Lava Fire, bo tak nazywano jeden z ogromnych pożarów, które trwają w Kalifornii, spustoszył już ponad 10 tysięcy hektarów terenu. Żywioł został spowodowany przez uderzenie pioruna w czwartek 24 czerwca. Jak na razie udało się go opanować w 52 procentach.
Ogień wciąż nie został ugaszony na południowym wschodzie stanu, na zboczach stratowulkanu Mount Shasta. Tamtejszy krajobraz jest wyjątkowo podatny na rozprzestrzenianie się płomieni.

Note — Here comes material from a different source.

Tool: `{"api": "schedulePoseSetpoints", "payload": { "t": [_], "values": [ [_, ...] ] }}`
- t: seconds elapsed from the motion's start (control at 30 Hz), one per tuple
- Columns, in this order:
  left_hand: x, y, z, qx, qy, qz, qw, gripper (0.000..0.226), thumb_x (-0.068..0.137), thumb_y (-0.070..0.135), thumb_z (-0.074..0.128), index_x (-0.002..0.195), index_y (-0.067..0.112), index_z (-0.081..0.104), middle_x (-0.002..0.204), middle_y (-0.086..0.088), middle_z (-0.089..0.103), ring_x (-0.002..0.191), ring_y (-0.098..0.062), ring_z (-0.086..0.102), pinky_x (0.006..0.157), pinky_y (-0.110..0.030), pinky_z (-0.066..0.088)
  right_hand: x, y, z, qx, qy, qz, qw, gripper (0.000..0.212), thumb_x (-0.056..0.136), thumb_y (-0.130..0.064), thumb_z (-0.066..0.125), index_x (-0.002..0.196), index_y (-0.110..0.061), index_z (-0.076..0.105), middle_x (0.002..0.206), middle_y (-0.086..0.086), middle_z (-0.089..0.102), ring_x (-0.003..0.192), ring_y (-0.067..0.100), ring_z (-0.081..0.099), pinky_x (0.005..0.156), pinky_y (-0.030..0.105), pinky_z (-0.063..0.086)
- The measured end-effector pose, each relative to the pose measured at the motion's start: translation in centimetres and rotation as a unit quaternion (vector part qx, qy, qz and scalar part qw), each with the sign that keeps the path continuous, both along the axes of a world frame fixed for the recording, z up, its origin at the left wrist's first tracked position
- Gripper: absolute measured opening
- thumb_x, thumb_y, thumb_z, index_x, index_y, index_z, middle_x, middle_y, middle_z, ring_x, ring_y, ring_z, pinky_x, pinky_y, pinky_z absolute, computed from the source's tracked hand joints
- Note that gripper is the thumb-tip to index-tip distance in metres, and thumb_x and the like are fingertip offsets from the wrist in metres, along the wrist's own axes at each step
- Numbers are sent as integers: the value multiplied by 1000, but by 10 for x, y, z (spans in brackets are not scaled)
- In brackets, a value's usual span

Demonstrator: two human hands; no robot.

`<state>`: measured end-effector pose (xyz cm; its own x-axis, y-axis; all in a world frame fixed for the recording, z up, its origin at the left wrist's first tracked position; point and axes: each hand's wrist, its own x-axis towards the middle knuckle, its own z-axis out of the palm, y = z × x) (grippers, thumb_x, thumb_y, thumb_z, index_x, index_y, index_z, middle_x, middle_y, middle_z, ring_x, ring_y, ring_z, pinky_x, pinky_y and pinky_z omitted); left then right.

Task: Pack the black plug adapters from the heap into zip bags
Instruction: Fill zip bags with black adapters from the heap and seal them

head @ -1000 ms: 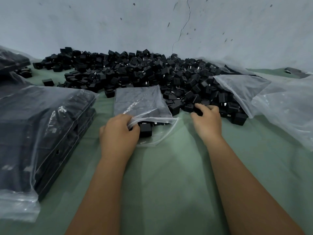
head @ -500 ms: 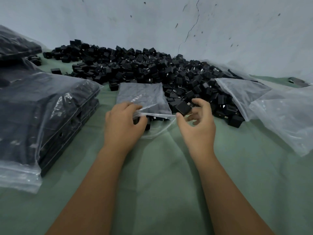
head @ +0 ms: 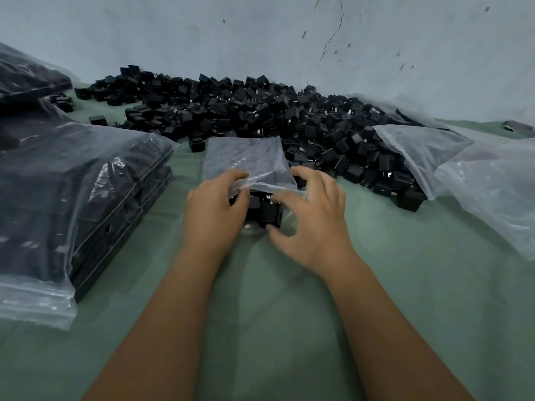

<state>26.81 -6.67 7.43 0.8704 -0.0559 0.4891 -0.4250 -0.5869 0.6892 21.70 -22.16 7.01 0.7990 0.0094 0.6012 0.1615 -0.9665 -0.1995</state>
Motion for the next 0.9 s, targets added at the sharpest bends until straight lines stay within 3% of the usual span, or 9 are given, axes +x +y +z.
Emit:
{"api": "schedulePoseSetpoints", "payload": {
  "t": [0.1, 0.2, 0.37, 0.5, 0.63, 0.9],
  "values": [
    [1, 0, -1, 62, -12, -5, 998, 31, 90, 23, 63, 121, 23, 66, 112, 2, 70, 109, -22, 59, 97, -42, 43, 1, -4, -3, -10, 41, -31, 999, 33, 72, -49, 66, 101, -34, 68, 144, 2, 35, 134, 24, 18, 111, 36, 7],
    [3, 1, -4, 143, -17, -9, 990, 30, 89, 29, 62, 118, 27, 66, 108, 3, 67, 108, -22, 56, 94, -37, 36, 3, -5, -4, -17, 49, -41, 998, 37, 75, -51, 62, 110, -39, 65, 146, 0, 33, 134, 22, 16, 110, 34, 4],
    [4, 0, -4, 140, -16, -6, 990, 25, 89, 29, 61, 113, 29, 68, 105, 4, 66, 106, -22, 55, 92, -35, 32, 6, -6, -6, -19, 75, -67, 995, 41, 82, -53, 58, 123, -50, 54, 151, -1, 25, 134, 18, 9, 109, 33, -2],
    [4, 0, -4, 141, -17, -4, 990, 24, 89, 29, 61, 112, 29, 69, 102, 4, 66, 104, -22, 55, 91, -36, 34, 6, -7, -4, -19, 61, -70, 996, 43, 78, -51, 65, 121, -46, 57, 147, -2, 33, 132, 20, 18, 107, 33, 4],
    [4, 0, -5, 135, -17, -4, 991, 23, 89, 28, 61, 110, 29, 70, 102, 4, 66, 103, -21, 55, 92, -35, 35, 9, -5, -2, -17, 28, -66, 997, 30, 77, -43, 71, 105, -33, 70, 136, -1, 48, 129, 24, 32, 104, 33, 11],
    [-1, -13, -7, 169, -61, 28, 983, 23, 85, 18, 61, 105, 17, 71, 106, -1, 65, 109, -24, 49, 89, -31, 25, 18, 6, -5, -39, 21, -99, 994, 27, 81, -41, 66, 106, -31, 69, 130, -1, 52, 123, 22, 39, 100, 32, 18]
  ]
}}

W ubiegłym tygodniu strażakom wydawało się, że wygrywają z pożarem. Tak się jednak nie stało. Według "Los Angeles Times", Lava Fire stał się już największym i najgroźniejszym w skutkach tegorocznym pożarem w Kalifornii.
Zainstalowano specjalne kamery
W ramach programu bezpieczeństwa przeciwpożarowego na terenie Kalifornii zainstalowano kamery wysokiej rozdzielczości. Dzięki nim możliwe będzie kontrolowanie miejsc, w których ryzyko pożarowe jest największe, poprawienie prognoz pogody oraz szybsze reagowanie na zagrożenia.
Dzięki kamerom można było obserwować i kontrolować rozprzestrzenianie się ognia w hrabstwie Siskiyou.
Strażacy przewidują, że całkowite ugaszenie ognia może nastąpić dopiero 12 lipca.